**Work item**
Please state how many lines of the data below contain the word "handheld", offering nothing besides the number.

**Material provided**
━━━━━━━━━━━━━━━━━━━━

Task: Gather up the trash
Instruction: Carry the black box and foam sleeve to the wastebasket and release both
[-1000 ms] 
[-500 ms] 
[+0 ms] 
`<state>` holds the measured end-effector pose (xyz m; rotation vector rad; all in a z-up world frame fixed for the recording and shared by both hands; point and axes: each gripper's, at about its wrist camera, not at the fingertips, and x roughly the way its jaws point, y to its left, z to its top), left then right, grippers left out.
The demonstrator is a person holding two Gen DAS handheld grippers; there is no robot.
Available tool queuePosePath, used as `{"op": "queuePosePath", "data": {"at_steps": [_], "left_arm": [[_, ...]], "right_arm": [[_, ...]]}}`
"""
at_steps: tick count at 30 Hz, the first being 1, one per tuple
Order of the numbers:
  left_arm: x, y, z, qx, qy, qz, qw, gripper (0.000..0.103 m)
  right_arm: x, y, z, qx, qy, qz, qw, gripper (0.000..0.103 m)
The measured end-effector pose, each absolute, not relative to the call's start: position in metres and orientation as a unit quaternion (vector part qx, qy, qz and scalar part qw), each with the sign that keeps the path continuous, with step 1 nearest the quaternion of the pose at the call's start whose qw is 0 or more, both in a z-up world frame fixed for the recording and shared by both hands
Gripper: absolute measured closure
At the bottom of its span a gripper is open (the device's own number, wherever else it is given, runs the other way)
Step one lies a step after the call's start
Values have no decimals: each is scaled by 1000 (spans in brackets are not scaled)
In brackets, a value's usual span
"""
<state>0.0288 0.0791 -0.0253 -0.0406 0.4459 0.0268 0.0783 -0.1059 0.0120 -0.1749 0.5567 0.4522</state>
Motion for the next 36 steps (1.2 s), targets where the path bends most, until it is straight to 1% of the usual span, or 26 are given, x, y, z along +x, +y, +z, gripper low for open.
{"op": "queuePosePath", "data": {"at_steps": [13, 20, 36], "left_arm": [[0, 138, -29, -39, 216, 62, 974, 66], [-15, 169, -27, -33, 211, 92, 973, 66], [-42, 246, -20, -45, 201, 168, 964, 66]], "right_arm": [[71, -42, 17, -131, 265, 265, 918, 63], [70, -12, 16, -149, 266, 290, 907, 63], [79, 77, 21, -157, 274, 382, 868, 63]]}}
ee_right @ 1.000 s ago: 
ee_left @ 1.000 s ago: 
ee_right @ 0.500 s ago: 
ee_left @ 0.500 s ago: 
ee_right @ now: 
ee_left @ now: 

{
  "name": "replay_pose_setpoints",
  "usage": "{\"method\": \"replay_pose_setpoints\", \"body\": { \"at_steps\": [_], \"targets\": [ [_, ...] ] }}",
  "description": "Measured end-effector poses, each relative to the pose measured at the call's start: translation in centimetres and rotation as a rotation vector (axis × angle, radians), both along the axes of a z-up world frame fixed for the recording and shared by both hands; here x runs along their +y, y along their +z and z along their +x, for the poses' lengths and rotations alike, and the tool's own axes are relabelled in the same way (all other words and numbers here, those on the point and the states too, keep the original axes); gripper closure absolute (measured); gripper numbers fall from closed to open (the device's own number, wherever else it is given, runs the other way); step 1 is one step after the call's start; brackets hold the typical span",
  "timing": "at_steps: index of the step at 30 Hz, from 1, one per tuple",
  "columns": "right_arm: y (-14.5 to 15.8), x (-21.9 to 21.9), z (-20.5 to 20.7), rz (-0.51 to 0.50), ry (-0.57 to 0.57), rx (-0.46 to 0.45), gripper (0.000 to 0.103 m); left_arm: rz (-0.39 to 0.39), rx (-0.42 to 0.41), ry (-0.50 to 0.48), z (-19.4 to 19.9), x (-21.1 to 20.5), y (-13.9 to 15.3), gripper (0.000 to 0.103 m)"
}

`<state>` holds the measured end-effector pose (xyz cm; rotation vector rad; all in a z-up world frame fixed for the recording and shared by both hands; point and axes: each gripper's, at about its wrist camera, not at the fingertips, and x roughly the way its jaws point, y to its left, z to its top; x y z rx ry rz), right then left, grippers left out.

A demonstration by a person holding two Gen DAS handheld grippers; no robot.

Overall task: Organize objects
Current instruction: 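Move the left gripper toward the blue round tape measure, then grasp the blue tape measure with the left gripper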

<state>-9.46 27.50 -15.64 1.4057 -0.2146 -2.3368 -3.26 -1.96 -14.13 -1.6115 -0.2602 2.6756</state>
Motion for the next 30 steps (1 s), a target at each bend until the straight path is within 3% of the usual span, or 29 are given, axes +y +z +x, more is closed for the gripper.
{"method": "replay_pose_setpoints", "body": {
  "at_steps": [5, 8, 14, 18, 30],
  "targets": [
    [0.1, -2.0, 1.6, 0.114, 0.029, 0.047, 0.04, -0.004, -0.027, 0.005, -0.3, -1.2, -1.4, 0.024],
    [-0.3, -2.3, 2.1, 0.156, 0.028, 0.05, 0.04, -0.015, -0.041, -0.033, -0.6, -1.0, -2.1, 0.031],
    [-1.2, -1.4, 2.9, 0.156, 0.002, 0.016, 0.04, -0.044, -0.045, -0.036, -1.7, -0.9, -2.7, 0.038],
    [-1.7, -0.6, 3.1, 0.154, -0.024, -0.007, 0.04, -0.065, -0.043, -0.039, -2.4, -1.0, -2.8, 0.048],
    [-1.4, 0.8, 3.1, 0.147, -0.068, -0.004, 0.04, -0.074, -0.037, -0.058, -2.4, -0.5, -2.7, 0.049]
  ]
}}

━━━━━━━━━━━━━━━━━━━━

**Output for this exercise**
2